Atopic eczema (also known as atopic dermatitis) is a very common inflammatory skin condition.(Guidelines 2006) It is characterised by an itchy red rash that typically tends to involve the skin creases (e.g. behind the knees, folds of elbows, around the neck), and is usually relatively mild.(Emerson 1998) In the acute stage, eczematous lesions are poorly defined and red with oedema, vesicles, and weeping. In the chronic stage, lesions are marked by skin thickening.
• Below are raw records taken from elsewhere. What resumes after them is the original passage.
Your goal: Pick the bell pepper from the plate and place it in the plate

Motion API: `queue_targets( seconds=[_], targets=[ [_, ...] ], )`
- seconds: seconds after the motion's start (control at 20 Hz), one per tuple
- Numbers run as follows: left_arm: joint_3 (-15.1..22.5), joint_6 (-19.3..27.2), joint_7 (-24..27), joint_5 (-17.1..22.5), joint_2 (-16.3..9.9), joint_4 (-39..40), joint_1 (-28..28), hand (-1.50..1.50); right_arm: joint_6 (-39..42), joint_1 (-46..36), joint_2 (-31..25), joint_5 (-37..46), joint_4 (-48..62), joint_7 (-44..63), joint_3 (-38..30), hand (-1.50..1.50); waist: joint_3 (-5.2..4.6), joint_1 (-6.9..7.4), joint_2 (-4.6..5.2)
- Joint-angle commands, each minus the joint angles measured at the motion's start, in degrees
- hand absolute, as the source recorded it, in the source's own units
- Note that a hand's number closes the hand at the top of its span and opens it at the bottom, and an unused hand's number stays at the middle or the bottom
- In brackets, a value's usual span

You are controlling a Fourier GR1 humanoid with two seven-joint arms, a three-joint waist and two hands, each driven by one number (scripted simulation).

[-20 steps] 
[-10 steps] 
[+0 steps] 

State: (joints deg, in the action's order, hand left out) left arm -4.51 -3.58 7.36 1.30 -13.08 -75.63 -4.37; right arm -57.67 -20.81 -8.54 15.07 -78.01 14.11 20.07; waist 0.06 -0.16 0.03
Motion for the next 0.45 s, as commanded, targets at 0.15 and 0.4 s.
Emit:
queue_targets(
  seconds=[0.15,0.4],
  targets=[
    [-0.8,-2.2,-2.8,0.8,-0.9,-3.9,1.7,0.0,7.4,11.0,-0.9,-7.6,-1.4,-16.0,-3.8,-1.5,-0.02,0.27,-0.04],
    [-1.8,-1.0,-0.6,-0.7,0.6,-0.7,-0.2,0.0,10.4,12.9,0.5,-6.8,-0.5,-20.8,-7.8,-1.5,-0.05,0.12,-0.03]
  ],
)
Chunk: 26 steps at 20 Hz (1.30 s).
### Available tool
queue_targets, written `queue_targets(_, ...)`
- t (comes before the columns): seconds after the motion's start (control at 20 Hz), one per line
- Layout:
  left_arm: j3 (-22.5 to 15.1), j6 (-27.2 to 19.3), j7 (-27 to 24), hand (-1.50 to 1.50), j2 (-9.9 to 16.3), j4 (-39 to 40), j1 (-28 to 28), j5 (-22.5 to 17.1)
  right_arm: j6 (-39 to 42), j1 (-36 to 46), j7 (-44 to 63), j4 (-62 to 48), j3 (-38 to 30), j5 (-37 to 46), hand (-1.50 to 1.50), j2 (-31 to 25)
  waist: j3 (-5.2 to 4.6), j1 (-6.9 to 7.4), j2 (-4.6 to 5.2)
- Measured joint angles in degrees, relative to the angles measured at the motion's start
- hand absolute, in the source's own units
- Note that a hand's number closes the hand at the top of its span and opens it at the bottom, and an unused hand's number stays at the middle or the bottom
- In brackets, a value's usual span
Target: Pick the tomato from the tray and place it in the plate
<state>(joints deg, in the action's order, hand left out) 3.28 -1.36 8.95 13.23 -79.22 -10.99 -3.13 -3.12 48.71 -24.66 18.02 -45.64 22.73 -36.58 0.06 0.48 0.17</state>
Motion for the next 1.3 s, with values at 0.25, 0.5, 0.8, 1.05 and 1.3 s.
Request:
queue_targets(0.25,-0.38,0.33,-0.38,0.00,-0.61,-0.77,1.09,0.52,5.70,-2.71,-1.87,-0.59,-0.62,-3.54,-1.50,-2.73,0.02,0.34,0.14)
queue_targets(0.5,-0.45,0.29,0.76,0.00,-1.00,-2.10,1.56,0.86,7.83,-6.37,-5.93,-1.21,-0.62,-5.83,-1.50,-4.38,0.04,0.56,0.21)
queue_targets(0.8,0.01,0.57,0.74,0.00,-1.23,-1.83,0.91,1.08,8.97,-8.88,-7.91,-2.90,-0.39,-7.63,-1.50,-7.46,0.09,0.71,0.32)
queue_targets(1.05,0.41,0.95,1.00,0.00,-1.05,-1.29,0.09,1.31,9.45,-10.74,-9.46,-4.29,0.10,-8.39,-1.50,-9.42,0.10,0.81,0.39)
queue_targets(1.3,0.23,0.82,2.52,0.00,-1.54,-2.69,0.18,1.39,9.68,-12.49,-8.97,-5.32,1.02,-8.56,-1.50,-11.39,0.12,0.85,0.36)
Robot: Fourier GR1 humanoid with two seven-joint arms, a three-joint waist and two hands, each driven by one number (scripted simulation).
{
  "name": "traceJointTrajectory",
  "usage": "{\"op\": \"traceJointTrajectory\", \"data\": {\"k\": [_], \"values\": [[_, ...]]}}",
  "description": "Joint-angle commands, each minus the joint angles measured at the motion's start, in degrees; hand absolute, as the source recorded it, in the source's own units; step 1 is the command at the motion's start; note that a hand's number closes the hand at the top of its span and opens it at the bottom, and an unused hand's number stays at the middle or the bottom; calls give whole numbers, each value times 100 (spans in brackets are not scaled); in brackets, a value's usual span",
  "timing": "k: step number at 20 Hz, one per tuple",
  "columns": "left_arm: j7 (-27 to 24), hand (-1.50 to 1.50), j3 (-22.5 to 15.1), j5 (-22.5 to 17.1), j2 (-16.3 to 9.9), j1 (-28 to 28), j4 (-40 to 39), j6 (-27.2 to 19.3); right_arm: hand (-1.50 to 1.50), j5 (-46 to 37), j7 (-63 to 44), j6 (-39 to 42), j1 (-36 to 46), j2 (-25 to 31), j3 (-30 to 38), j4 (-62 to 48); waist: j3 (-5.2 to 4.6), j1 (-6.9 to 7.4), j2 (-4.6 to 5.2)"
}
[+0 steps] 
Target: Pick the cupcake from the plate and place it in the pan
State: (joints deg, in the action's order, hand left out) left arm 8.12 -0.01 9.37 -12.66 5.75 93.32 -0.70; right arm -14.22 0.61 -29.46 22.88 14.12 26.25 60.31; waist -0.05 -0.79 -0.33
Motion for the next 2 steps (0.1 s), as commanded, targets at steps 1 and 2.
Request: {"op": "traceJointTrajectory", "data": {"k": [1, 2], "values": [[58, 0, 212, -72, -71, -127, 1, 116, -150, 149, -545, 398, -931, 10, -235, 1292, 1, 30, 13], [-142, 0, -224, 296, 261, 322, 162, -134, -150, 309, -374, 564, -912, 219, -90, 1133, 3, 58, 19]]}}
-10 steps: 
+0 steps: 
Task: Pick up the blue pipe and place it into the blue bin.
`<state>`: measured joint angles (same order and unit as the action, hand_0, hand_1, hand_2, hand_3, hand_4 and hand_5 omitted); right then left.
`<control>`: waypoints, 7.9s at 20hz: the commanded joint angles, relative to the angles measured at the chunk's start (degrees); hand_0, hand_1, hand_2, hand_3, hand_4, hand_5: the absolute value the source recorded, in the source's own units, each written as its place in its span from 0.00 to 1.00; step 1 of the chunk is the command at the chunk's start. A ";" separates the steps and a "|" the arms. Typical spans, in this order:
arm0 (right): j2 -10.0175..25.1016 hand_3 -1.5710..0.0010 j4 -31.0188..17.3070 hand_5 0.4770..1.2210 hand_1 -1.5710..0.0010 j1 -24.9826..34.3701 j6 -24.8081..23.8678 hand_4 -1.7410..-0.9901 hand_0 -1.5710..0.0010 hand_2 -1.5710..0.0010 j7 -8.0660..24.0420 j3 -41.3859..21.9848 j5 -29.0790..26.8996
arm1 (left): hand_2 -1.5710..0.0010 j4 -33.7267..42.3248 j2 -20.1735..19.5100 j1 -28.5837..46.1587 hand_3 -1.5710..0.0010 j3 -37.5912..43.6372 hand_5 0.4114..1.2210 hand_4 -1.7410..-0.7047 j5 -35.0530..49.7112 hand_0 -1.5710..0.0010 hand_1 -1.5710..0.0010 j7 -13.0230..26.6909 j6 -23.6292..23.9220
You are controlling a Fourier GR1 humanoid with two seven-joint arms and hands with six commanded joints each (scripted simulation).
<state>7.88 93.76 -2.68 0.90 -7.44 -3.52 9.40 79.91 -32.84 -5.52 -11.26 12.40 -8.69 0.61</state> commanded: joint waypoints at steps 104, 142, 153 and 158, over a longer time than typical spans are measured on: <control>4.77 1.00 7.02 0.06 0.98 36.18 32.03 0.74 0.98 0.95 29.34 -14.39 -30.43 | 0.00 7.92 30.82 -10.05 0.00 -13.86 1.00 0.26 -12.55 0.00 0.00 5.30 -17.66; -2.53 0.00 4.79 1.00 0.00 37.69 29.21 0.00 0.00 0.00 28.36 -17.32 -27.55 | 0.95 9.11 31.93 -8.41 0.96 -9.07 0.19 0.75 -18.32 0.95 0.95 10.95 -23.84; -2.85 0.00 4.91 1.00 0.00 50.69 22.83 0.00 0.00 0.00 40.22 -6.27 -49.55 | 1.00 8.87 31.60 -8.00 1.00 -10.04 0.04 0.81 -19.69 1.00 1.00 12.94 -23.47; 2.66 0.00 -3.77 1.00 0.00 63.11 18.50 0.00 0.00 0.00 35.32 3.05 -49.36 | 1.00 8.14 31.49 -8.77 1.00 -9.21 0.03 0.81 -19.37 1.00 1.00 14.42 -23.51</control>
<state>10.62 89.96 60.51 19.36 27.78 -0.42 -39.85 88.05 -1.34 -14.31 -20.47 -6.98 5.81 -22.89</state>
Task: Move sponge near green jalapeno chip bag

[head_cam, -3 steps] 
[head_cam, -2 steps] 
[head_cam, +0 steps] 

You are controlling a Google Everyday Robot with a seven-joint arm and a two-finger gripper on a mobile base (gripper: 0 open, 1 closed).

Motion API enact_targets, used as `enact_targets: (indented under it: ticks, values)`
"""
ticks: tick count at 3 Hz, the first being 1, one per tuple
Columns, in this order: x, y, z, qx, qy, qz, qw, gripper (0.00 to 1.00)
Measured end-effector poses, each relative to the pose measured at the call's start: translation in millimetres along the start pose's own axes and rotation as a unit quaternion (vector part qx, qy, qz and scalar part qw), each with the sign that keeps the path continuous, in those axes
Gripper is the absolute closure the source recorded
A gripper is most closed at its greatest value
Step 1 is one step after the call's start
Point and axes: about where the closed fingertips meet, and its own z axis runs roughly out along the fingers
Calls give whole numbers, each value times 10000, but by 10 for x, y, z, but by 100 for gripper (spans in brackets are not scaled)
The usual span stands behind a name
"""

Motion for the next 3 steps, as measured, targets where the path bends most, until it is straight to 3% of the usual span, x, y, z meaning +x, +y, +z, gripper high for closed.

The condition is most commonly seen during childhood: in the UK, it affects around 15-20% of school-age children at some stage, but also affects some 2-10% of adults.(Kay 1994; Williams 2000; Poyner 2001) Most of those affected have relapses and remissions over months or years.(Williams 2000) Although childhood atopic eczema is usually mild, itching, pain and discomfort, loss of sleep, and limitation of activities can disrupt everyday life, including schooling, and can cause considerable distress for children and their families.(Barnetson 2002) The causes of eczema are not well understood and are probably due to a combination of genetic and environmental factors(Cookson 2002), such as house dust mites,(Van Bever 2002) pollution,(Polosa 2001) and prenatal or early exposure to infections.(Kalliomake 2002)
Conventional treatments include emollients (as creams, ointments or bath oils), topical corticosteroid creams, and calcineurin inhibitors (tarcrolimus and pimecrolimus). Also, patients should be advised to avoid contact with soaps and detergents, and limit exposure to possible exacerbating factors such as house dust mite, furry animals, extremes of temperature and, in hypersensitive individuals, certain foodstuffs.(McHenry 1995; Poyner 2001)
Psoriasis (chronic plaque psoriasis, or psoriasis vulgaris) is a chronic inflammatory skin disease. It is characterised by well-defined red, scaly plaques on the extensor surfaces of the body (e.g. knees, elbows, hands sacrum) and scalp.
The condition affects about 2% of people in the UK. In some patients, symptoms are mild, while in others they can cause physical, social and psychological disability. The course of the condition varies widely, with flare-ups and remissions. The cause of psoriasis is not known, but there is a genetic component, with around 30% of people having a family history of the disease. Also, emotional stress, physical trauma, acute infection, and some drugs can provoke or exacerbate the condition. (RCGP 1991; Naldi 2005) Excessive alcohol consumption and smoking may also be risk factors. (Poikolainen 19990; Monk 1986; Williams 1994)
Conventional treatments include topical treatments such as vitamin D and vitamin A derivatives, dithranol cream, coal tar preparations, topical corticosteroids, psoralen and ultraviolet light therapy (PUVA), and systemic treatments such as methotrexate, ciclosporin, acitretin and biologics (e.g. infliximab, etanercept).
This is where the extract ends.